Disagreements over oil rights, especially between Baghdad and Arbil, have hamstrung exploitation of much of Iraq's massive proven reserves and long-delayed hydrocarbons law, prompting fierce criticism by the Kurds.
Baghdad has repeatedly said that it is opposed to Arbil signing its own contracts, a position which Kurdish officials have thumbed their nose at by signing dozens of agreements with foreign firms.
Regional natural resources minister Ashti Hawrami railed at Baghdad's obstructionism and vowed Kurdistan will continue seeking its own partners without the approval of the central government.
"Iraq has had a revenue shortfall of 10 billion dollars due to the incompetence of Iraq's ministry oil," Hawrami said in a speech.
"We signed 30 contracts and Baghdad said at the beginning that we would not be able to sign any because no foreign company would develop our oil," he said, adding that the oil ministry only "put up obstacles" to developing Iraq's crude.
Hawrami noted that investment in Taq Taq was 500 million dollars on expected production of 180,000 bpd, far less than the two-billion-dollar price tag of the Chinese-run Al-Ahdab field in central Iraq that will produce 100,000 barrels.
The Taq Taq project is being run by Turkey's Genel Enerji in partnership with Calgary-based Addax Petroleum. The Tawke project to the northwest is operated by Norwegian oil firm DNO.
Exports from Tawke will link with the Iraq-Turkey main export pipeline at the border town of Fishkhabur, while crude from Taq Taq will be trucked from Arbil before connecting with the Iraq-Turkey pipeline.
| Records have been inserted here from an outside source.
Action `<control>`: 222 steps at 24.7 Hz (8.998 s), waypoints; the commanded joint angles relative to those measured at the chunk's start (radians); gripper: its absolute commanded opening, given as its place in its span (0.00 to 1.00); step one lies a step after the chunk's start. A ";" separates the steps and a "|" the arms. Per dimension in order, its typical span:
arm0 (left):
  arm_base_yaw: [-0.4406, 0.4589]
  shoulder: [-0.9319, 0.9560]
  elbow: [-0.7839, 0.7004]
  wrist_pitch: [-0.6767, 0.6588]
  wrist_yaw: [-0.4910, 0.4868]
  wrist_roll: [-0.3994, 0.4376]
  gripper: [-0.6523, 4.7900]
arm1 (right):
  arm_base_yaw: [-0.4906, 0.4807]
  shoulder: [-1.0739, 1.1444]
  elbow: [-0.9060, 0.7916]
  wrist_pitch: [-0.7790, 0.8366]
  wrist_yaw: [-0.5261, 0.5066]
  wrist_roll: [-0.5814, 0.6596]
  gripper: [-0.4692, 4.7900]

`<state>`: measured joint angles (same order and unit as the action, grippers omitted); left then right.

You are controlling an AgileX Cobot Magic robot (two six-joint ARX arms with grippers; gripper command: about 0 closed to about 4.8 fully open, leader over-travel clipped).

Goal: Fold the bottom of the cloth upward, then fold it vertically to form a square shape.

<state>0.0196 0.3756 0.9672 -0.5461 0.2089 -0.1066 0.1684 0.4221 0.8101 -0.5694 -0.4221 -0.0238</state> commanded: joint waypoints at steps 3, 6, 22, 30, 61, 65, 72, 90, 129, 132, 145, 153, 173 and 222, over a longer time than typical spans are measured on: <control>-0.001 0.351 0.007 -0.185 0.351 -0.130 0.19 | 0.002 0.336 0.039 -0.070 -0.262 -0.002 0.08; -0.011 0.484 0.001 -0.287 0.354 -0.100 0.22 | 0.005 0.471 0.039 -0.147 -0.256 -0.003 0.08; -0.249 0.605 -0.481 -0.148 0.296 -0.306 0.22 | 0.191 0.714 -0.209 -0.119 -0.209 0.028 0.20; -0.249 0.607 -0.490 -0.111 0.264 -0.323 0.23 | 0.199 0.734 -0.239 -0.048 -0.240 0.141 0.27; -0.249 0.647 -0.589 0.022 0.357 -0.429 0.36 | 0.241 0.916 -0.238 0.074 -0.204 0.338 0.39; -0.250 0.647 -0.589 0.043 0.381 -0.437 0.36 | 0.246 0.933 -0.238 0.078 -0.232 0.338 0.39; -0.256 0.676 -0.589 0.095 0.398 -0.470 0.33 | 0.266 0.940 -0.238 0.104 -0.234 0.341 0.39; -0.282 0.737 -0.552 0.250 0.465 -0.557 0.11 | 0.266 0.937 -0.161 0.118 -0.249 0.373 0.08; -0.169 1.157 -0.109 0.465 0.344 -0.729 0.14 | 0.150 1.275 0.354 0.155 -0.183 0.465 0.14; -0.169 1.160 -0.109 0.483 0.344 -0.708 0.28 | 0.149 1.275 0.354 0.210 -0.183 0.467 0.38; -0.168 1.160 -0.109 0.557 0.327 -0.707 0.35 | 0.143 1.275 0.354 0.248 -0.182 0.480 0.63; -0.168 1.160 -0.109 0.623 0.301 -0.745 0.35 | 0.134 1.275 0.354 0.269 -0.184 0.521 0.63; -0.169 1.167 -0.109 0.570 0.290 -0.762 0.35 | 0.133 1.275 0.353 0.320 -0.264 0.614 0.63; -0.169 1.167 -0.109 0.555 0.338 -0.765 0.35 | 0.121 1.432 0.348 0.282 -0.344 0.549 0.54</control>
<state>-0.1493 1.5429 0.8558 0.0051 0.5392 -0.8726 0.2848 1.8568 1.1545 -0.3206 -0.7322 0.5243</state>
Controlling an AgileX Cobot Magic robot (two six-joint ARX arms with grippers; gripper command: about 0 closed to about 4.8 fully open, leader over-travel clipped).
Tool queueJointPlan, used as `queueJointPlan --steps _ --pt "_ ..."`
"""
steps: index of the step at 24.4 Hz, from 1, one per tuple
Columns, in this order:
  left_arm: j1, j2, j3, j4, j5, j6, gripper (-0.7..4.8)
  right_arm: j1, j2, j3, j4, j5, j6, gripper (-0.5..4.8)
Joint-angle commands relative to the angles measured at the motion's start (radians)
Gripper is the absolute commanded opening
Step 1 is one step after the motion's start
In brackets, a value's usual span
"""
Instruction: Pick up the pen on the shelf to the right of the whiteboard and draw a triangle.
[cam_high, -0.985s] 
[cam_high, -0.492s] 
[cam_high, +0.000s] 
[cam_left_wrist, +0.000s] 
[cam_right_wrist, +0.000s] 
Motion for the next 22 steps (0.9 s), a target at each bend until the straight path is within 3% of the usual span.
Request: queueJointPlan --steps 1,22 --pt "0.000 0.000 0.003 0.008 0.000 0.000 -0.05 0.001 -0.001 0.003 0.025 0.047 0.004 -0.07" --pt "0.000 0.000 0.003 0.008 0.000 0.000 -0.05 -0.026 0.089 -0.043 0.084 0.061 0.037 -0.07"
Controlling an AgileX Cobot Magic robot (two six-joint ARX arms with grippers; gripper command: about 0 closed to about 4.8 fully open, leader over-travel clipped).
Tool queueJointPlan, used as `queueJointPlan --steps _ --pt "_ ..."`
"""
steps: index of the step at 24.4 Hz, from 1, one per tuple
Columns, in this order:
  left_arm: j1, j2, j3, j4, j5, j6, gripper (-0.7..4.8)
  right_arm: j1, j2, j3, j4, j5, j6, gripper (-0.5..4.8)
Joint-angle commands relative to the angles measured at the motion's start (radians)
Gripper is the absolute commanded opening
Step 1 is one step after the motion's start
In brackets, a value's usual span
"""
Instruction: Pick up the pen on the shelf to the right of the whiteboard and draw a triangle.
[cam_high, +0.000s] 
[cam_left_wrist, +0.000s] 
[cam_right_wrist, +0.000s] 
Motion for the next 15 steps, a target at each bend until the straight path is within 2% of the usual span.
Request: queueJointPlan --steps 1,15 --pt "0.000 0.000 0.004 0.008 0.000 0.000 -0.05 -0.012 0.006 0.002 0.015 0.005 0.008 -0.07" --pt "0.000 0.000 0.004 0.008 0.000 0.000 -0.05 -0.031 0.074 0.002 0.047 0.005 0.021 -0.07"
Terms of the Taq Taq deal are for Baghdad to receive 88 percent of revenues of which the Kurd region will get back 17 percent. Genel Enerji and Addax will share 12 percent, a Genel Enerji official said.
A DNO official said terms of the Tawke deal are quite similar to those for the Taq Taq field.
Earlier this month Kurd officials announced an eight billion dollar plan to develop Kurdish gas fields with four European and two United Arab Emirates partners that could later supply the EU's flagship Nabucco pipeline.
Iraq's oil minister Hussein al-Shahristani responded by calling the deal illegal.
Iraq is in dire need of revenue to rebuild its shattered economy, especially after oil prices tumbled from a peak of 147 dollars a barrel last July to barely 32 dollars in December, putting huge pressure on Iraq's budget.
In Asian trade on Monday, New York's main futures contract, light sweet crude for July delivery, rose 96 cents to 67.27 dollars a barrel.
Brent North Sea crude for delivery in July advanced 1.04 dollars to 66.56 dollars.